Condé dictated The Gospel According to the New World to Richard Philcox, her husband and translator, having lost her sight.

Also on the list is Ivorian author, editor and photographer GauZ’, who is nominated for Standing Heavy, his first work to appear in English. GauZ’ moved to Paris as an undocumented student, and worked as a security guard before returning to Côte d’Ivoire. His novels have won multiple awards, including Le Prix des libraires Gibert Joseph, Prix-Ivoire and Prix Éthiophile.

GauZ’ is not the only former security guard on the list: German author Clemens Meyer, nominated for While We Were Dreaming, started his working life as a builder, furniture removal man and security guard before turning to writing.

The International Booker Prize is awarded every year for a single book translated into English and published in the United Kingdom or Ireland. Both novels and short story collections are eligible. The contributions of both the author and translator are given equal recognition, with the two sharing the £50,000 (about R1 million) prize money. Each shortlisted author and translator will receive £2,500.

This year’s longlist features work from twelve countries in Africa, Asia, Europe and Latin America, three writers who appear in English for the first time—GauZ’, Zou Jingzhi and Amanda Svensson—and books translated from eleven languages.

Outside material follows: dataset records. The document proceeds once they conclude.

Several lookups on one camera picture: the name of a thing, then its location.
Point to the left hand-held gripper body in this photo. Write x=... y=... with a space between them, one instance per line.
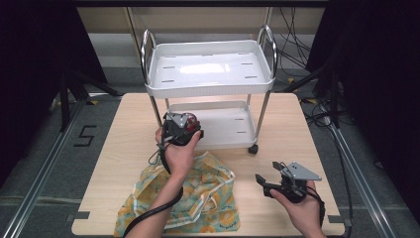
x=173 y=131

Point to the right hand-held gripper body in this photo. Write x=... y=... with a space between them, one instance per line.
x=292 y=189

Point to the yellow green patterned cloth bag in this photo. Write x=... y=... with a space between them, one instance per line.
x=211 y=191

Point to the white two-tier trolley cart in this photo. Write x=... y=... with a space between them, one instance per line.
x=208 y=71

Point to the person's left hand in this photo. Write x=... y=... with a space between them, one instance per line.
x=180 y=158

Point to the person's right hand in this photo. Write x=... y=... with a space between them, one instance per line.
x=307 y=214

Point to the black metal stand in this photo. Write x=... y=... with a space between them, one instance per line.
x=65 y=99
x=334 y=99

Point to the dark curtain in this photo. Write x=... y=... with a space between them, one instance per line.
x=29 y=66
x=379 y=82

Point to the silver metal floor rail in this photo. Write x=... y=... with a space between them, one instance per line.
x=39 y=178
x=360 y=178

2023 International Booker Prize longlist

  • Boulder by Eva Baltasar, translated by Julia Sanches
  • Whale by Cheon Myeong-kwan, translated by Chi-Young Kim
  • The Gospel According to the New World by Maryse Condé, translated by Richard Philcox
  • Standing Heavy by GauZ’, translated by Frank Wynne
  • Time Shelter by Georgi Gospodinov, translated by Angela Rodel
  • Is Mother Dead by Vigdis Hjorth, translated by Charlotte Barslund
  • Jimi Hendrix Live in Lviv by Andrey Kurkov, translated by Rueben Woolley
  • The Birthday Party by Laurent Mauvignier, translated by Daniel Levin Becker
  • While We Were Dreaming by Clemens Meyer, translated by Katy Derbyshire
  • Pyre by Perumal Murugan, translated by Aniruddhan Vasudevan 
  • Still Born by Guadalupe Nettel, translated by Rosalind Harvey
  • A System So Magnificent It Is Blinding by Amanda Svensson, translated by Nichola Smalley
  • Ninth Building by Zou Jingzhi, translated by Jeremy Tiang

Prize-winning French–Moroccan novelist Leïla Slimani, chair of the International Booker Prize 2023 judges, says:

‘Through literature we experience the fact that we are, at the end of the day, just human beings. We cry the same. We are moved by the same things. We are all afraid, we all fall in love and we have the same emotions. And this is the point of translation, that all over the world we can understand an emotion.

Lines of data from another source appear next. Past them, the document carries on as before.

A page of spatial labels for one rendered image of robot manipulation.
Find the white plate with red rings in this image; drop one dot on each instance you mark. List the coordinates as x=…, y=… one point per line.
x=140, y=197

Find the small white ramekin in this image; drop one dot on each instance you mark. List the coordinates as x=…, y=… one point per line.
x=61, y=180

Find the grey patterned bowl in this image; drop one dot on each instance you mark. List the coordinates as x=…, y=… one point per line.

‘What was very rewarding about this experience was reading books from all over the world, with an extraordinary variety of form and content. Each of the judges had different tastes and that is what we have tried to reflect in this list. It celebrates the variety and diversity of literary production today, the different ways in which the novel can be viewed. We wanted to give the reader the chance to discover this and to find something that will move or disturb them.

‘The list is also a celebration of the power of language and of authors who wanted to push formal enquiry as far as possible. We wanted to celebrate literary ambition, panache, originality and of course, through this, the talent of translators who have been able to convey all of this with great skill.’

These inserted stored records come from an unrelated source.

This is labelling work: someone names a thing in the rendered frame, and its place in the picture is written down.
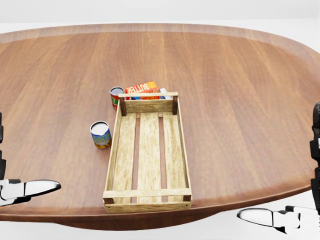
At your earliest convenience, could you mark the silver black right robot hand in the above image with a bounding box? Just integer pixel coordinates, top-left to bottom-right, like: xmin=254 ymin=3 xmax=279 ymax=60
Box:
xmin=236 ymin=101 xmax=320 ymax=235

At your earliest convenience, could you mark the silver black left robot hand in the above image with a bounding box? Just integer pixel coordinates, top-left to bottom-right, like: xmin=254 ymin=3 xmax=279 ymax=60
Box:
xmin=0 ymin=111 xmax=62 ymax=207

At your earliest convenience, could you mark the blue yellow soup tin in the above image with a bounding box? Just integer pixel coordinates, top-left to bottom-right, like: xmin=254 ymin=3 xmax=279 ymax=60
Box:
xmin=89 ymin=121 xmax=113 ymax=150

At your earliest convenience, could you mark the wooden slat tray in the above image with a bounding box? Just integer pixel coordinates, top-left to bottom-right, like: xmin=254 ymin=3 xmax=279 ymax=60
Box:
xmin=102 ymin=92 xmax=193 ymax=214

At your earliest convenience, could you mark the red green tin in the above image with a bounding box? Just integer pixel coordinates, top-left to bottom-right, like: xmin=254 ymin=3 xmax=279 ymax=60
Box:
xmin=108 ymin=86 xmax=125 ymax=110

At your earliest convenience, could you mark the orange butter box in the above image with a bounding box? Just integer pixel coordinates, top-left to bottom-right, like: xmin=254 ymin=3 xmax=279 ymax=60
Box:
xmin=124 ymin=80 xmax=168 ymax=101

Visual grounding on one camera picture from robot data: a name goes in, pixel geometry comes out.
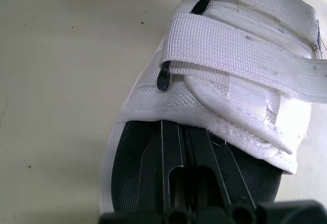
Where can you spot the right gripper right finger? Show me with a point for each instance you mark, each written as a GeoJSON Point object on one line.
{"type": "Point", "coordinates": [217, 173]}

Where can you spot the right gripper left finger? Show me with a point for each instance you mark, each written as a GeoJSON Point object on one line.
{"type": "Point", "coordinates": [163, 162]}

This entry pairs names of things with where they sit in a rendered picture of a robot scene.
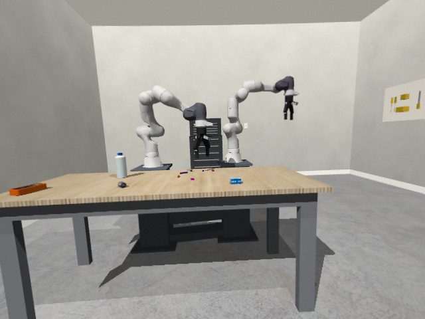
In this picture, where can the orange rectangular block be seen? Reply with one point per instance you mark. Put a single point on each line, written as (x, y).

Fiammetta Rocco, administrator of the International Booker Prize, says:

‘To read a book translated from another language is to embark on a global adventure. The judges looked closely not just at what the writers and their translators were telling us about the world we live in, but also at how they told us. The panel talked about ideas and emotion in fiction, about form, structure, originality, poetry, ethics, character and the importance of humour.

‘The longlist for the International Booker Prize 2023 leaps from Mexico to Sweden, from Norway to South Korea, from China to Guadeloupe, from Côte d’Ivoire to Ukraine. Through fable and myth, stories and sagas, it proves that reading has no borders.’

Joining Slimani on the panel of judges are Uilleam Blacker, one of Britain’s leading literary translators from Ukrainian; Tan Twan Eng, the Booker-shortlisted Malaysian novelist; Parul Sehgal, staff writer and critic at the New Yorker; and Frederick Studemann, Literary Editor of the Financial Times.

The shortlist of six books will be announced on Tuesday 18 April. The winner will be announced at a ceremony in London on 23 May.